■ **EXERCISE DESCRIPTION**: From the entries below, copy exactly the lines from the one that contains "Camera: 607 x" through the one that contains "(16, 16): 112, 301, -144", both included, and only those.

■ **WORKING DATA**:
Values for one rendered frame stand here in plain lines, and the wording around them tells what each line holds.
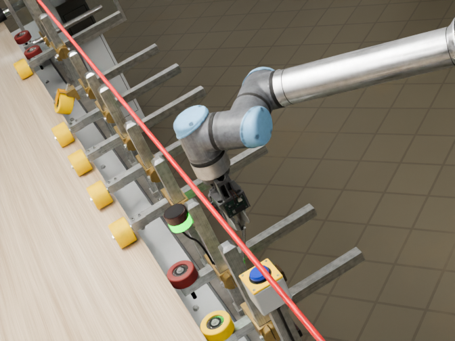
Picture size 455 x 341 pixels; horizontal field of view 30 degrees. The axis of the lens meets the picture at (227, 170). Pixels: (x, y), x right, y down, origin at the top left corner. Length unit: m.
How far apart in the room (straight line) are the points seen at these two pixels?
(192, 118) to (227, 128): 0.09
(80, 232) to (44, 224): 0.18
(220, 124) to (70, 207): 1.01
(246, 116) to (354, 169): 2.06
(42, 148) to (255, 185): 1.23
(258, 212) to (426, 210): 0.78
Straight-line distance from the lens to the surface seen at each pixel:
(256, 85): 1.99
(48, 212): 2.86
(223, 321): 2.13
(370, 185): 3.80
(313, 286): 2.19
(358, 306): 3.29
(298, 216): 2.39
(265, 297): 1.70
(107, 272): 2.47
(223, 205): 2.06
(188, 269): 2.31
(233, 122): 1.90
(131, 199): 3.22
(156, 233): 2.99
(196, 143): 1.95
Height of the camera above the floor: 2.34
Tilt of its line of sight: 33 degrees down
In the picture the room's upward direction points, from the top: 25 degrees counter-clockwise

* * *

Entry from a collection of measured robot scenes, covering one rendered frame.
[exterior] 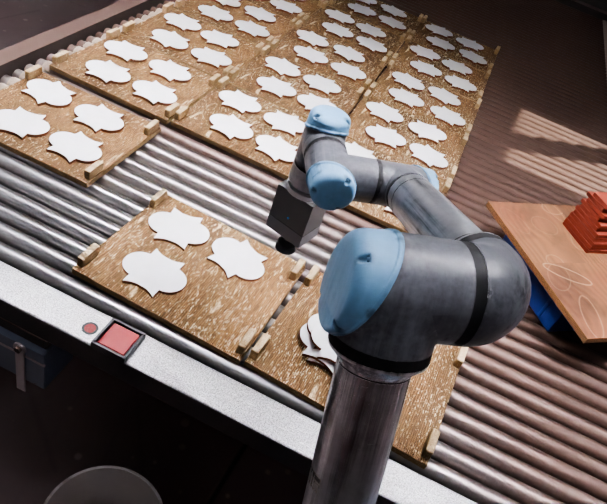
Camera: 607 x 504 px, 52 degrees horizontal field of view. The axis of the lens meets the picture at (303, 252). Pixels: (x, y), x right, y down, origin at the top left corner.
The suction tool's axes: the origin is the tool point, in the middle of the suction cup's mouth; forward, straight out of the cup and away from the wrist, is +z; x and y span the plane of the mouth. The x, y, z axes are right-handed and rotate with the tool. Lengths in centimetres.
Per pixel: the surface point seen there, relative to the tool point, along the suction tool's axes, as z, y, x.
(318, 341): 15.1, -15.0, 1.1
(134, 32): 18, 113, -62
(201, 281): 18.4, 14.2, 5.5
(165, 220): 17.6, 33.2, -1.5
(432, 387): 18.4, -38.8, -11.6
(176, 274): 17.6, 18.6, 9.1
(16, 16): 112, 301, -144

■ **YOUR RESPONSE**:
Camera: 607 x 504 px, 52 degrees horizontal field of view. The axis of the lens meets the picture at (303, 252). Pixels: (x, y), x right, y down, origin at the top left corner.
The suction tool's axes: the origin is the tool point, in the middle of the suction cup's mouth; forward, straight out of the cup and away from the wrist, is +z; x and y span the plane of the mouth. The x, y, z axes are right-handed and rotate with the tool. Lengths in centimetres.
Per pixel: the surface point seen there, relative to the tool point, along the suction tool's axes, as z, y, x.
(318, 341): 15.1, -15.0, 1.1
(134, 32): 18, 113, -62
(201, 281): 18.4, 14.2, 5.5
(165, 220): 17.6, 33.2, -1.5
(432, 387): 18.4, -38.8, -11.6
(176, 274): 17.6, 18.6, 9.1
(16, 16): 112, 301, -144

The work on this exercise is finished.